A área de convívio foi o que também atraiu o o arquiteto Vinicius Andrade, sócio do Andrade e Morettin, que fez o projeto do IMS na Paulista. “Eu tenho quatro filhos, e a região aqui tem prédios super urbanos, maravilhosos, mas sem espaço para brincar. A maioria dos prédios do Artacho tem essa qualidade, né? Onde o térreo é um espaço de convívio generoso, acolhedor e tal. Então, pra mim, isso pesou bastante na escolha.“O arquiteto conta que uma das coisas que chamam a atenção nos projetos de Artacho é um certo improviso. ”A estrutura é bem mais estilo livre. Quando você vai reformar, vai quebrar uma parede e encontrar um pilar desalinhado do outro, um pilar laminar comprido que não permite que você junte dois ambientes. Ele peca um pouco na eficiência da planta.“ Ruy Debs defende que esse estilo livre de Artacho se deve também ao fato de ele antes de tudo fazer as coisas ao gosto do freguês. ”Se pedissem para tirar uma coluna, ele tirava. O calculista dele ficava louco, e compensavam com lajes de três metros”, ri.

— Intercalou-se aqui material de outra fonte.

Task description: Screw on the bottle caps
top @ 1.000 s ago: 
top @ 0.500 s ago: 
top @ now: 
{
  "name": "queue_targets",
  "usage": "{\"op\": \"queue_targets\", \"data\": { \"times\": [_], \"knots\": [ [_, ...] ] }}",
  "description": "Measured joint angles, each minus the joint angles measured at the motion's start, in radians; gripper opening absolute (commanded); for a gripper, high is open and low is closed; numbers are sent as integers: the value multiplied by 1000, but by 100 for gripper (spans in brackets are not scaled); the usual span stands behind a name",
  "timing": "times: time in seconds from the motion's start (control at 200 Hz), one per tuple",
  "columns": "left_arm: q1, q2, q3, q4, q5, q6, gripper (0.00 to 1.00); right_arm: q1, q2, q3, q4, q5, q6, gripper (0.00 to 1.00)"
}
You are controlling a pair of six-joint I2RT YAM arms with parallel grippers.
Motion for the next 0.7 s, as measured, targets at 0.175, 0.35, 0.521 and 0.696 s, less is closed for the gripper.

O arquiteto Angelo Bucci, da spbr, morou no Louvre, na avenida São Luís, quando jovem. “Morar no Louvre me agradava muito, a cidade dentro do prédio, mais isso do que a arquitetura propriamente dita. Naquela época, final dos anos 1980, o edifício não tinha grades, tinha escada rolante para a sobreloja aberta na boca da calçada,  a livraria italiana e a Air France na galeria, a rua continuava ali pra dentro. Morávamos num apartamento pequeno, voltado para o fundo, da janela se via a fachada sul do Copan sem brises.” É interessante que essa vista do Copan pelo Louvre acabou virando capa de disco de um de seus moradores. Zopelar, metade do duo eletrônico My Grilfriend, que compôs todo o disco com seu parceiro Benjamin Sallum, que morava no Copan. Na hora de escolher a capa do disco, a escolha natural foi uma foto da fachada do prédio de Oscar Niemeyer visto do Louvre.

Mas quem tem as melhores histórias de um morador de um Artacho Jurado é a estilista Caroline Baum. Ela consegue seu primeiro apartamento no Bretagne, onde morou 11 anos, por sorte. Só moradores poderiam indicar outros moradores para o prédio. “Consegui que uma tia de uma amiga de trabalho me indicasse e fui ver e o apartamento tinha o taco de estrela, um banheiro rosa, com verde piscina. Original. A cozinha toda de pastilha colorida. Falei, meu Deus, é aqui! E aí, eu fui parar lá. Foi uma coisa, um caso de amor.“Ela não mora mais lá, mas ama o prédio. ”Quando lancei a minha marca, Baum & Haut, fiz uma festa lá. Foi lotada, acho que as pessoas foram só pra conhecer o Bretagne.”

O melhor caso de amor viria depois. Morando lá ela conheceu seu futuro namorado. O jornalista Lucio Ribeiro, que também morava no prédio. “Ele ligou pra minha casa pelo interfone e a gente se encontrou no bar do prédio. A gente começou a namorar e acabou que a gente se mudou para um outro apartamento juntos.” Só que seu maior amor, na verdade, era uma camélia. “Ela ficava em casa, linda. Quando fui morar com o Lúcio, ela quase morreu. Então, a levei para a cobertura. Todo mundo que trabalha lá é impecável, mas o jardineiro é maravilhoso e cuidou dela. Lá ela ficou e cresceu, virou uma árvore,  linda.” Só que Carol precisou se mudar, a vida iria pra outros caminhos, e, ao tentar resgatar a camélia, o vaso quebrou. Carol foi e a camélia ficou.